Page 18 - Хождение по мукам. Сёстры
P. 18

– Как раз мои любимые карамельки.
                Затем Телегин, бочком присев напротив Даши, принялся внимательно глядеть на
                горчичницу. На его большом и широком лбу от напряжения налилась жила. Он
                осторожно вытащил платок и вытер лоб.

                У Даши губы сами растягивались в улыбку: этот большой красивый человек до того в
                себе не уверен, что готов спрятаться за горчичницу. У него где-нибудь в Арзамасе, – так
                ей показалось, – живет чистенькая старушка мать и пишет оттуда строгие письма насчет
                его «постоянной манеры давать взаймы денежки разным дуракам», насчет того, что
                только «скромностью и прилежанием получишь, друг мой, уважение среди людей». И он,
                очевидно, вздыхает над этими письмами, понимая, как далеко ему до совершенства.
                Даша почувствовала нежность к этому человеку.
                – Вы где служите? – спросила она.

                Телегин сейчас же поднял глаза, увидел ее улыбку и широко улыбнулся.
                – На Балтийском заводе.

                – Интересная работа у вас?

                – Не знаю. По-моему, всякая работа интересна.
                – Мне кажется, рабочие должны вас очень любить.
                – Вот не думал никогда об этом. Но, по-моему, не должны любить. За что им меня
                любить? Я с ними строг. Хотя отношения хорошие, конечно. Товарищеские отношения.
                – Скажите, – вам действительно нравится все, что сегодня делалось в той комнате?

                Морщины сошли со лба Ивана Ильича, он громко рассмеялся.

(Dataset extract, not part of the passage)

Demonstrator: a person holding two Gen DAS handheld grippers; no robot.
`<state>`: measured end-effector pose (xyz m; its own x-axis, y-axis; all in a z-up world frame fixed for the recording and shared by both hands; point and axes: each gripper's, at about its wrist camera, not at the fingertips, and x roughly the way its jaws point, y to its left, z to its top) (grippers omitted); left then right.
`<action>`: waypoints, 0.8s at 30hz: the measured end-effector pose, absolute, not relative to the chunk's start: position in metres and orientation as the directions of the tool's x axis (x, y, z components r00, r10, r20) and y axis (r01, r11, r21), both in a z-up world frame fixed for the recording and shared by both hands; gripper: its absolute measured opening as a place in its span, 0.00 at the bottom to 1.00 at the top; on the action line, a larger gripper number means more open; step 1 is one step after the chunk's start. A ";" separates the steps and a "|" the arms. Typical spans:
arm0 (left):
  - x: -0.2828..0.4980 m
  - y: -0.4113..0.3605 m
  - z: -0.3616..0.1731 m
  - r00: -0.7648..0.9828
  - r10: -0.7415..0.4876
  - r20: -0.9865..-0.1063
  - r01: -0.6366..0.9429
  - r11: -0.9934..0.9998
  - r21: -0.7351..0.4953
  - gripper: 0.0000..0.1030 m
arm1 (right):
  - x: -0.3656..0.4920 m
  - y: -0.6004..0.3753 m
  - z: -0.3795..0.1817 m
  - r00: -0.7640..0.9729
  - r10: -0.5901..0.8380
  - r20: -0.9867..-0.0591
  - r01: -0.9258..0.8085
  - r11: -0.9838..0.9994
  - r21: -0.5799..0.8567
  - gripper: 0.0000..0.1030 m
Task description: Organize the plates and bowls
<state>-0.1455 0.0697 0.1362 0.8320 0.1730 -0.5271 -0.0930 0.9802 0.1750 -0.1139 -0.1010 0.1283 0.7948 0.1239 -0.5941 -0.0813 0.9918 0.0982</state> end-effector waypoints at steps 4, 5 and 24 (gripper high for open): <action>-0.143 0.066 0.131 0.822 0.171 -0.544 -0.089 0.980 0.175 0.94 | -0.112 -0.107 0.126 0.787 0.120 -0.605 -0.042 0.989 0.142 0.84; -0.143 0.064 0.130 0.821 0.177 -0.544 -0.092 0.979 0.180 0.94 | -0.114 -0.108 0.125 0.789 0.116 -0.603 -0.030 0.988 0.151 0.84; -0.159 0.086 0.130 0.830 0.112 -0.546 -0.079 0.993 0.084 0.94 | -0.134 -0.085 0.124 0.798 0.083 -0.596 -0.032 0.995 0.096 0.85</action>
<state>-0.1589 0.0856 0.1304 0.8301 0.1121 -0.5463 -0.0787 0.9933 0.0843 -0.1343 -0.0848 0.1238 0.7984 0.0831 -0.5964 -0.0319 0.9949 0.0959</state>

                – Мальчишки. Хулиганы отчаянные. Замечательные мальчишки. Я своими жильцами
                доволен, Дарья Дмитриевна. Иногда в нашем деле бывают неприятности, вернешься
                домой расстроенным, а тут преподнесут чепуху какую-нибудь… На следующий день
                вспомнишь – умора.
                – А мне эти кощунства очень не понравились, – сказала Даша строго, – это просто
                нечистоплотно.

                Он с удивлением посмотрел ей в глаза. Она подтвердила – «очень не понравилось».
                – Разумеется, виноват прежде всего я сам, – проговорил Иван Ильич раздумчиво, – я их к
                этому поощрял. Действительно, пригласить гостей и весь вечер говорить
                непристойности… Ужасно, что вам все это было так неприятно.

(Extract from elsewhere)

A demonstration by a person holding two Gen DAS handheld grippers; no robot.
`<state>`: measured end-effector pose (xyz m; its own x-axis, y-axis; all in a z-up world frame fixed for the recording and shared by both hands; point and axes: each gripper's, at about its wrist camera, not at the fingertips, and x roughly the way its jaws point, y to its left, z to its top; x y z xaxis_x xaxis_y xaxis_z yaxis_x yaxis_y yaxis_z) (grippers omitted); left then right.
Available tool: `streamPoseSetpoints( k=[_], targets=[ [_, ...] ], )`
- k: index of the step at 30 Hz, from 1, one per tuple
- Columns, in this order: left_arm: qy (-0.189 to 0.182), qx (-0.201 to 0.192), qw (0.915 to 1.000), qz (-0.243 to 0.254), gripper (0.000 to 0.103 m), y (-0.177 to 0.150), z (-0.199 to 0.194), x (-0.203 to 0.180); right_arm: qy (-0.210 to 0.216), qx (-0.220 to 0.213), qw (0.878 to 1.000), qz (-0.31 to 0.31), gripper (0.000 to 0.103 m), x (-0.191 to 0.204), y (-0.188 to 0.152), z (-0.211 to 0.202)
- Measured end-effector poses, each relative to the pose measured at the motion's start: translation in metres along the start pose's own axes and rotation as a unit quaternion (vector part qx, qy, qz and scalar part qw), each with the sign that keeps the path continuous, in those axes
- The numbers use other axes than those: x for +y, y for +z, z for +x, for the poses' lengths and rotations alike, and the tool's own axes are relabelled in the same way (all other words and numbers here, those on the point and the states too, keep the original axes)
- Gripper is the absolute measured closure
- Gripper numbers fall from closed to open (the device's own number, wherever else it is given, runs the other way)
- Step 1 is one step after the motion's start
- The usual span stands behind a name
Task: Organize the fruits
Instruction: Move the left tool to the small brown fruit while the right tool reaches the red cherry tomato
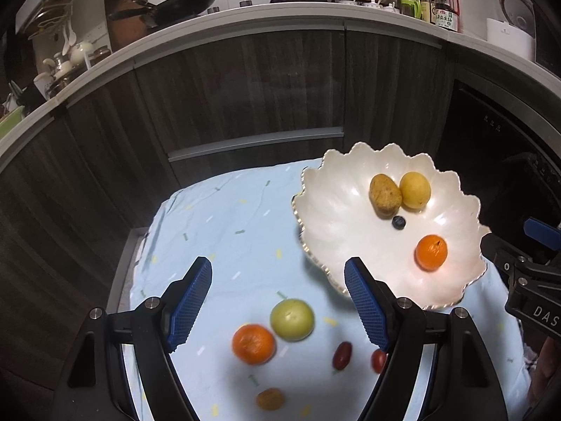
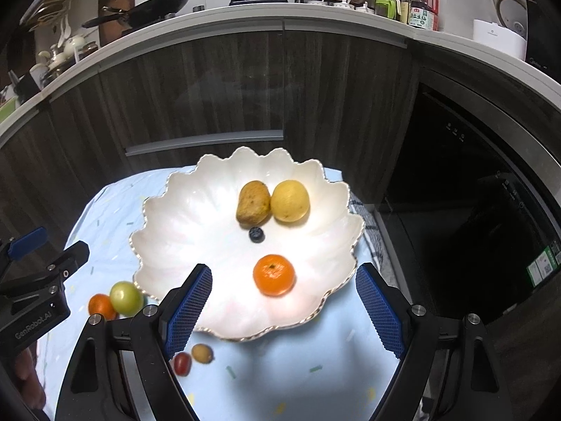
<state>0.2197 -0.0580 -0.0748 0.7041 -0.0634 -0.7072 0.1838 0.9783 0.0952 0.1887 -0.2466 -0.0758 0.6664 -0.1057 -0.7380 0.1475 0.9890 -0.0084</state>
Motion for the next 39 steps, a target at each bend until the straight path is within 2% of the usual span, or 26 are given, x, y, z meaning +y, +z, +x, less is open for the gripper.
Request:
streamPoseSetpoints(
  k=[11, 24, 39],
  targets=[
    [0.015, 0.004, 0.9997, -0.017, 0.024, -0.022, -0.01, 0.025, 0.013, 0.003, 1.0, -0.008, 0.018, 0.026, -0.014, -0.008],
    [0.028, 0.005, 0.9994, -0.021, 0.024, -0.049, -0.015, 0.036, 0.02, 0.001, 0.999, -0.029, 0.018, 0.044, -0.033, -0.016],
    [0.033, 0.023, 0.9982, -0.043, 0.025, -0.092, -0.004, 0.053, 0.04, 0.016, 0.998, -0.054, 0.019, 0.067, -0.073, -0.001]
  ],
)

                Даша с улыбкой глядела ему в лицо. Она могла бы что угодно сказать этому почти
                незнакомому ей человеку.

                – Мне представляется, Иван Ильич, что вам совсем другое должно нравиться. Мне
                кажется, – вы хороший человек. Гораздо лучше, чем сами о себе думаете. Правда,
                правда.

                Даша, облокотясь, подперла подбородок и мизинцем трогала губы. Глаза ее смеялись, а
                ему казались они страшными, – до того были потрясающе прекрасны: серые, большие,
                холодноватые. Иван Ильич в величайшем смущении сгибал и разгибал чайную ложку.
                На его счастье, в столовую вошла Елизавета Киевна, – на ней была накинута турецкая
                шаль и на ушах бараньими рогами закручены две косы. Даше она подала длинную
                мягкую руку, представилась:
                – Расторгуева, – села и сказала: – О вас много, много рассказывал Жиров. Сегодня я
                изучала ваше лицо. Вас коробило. Это хорошо.
                – Лиза, хотите холодного чаю? – поспешно спросил Иван Ильич.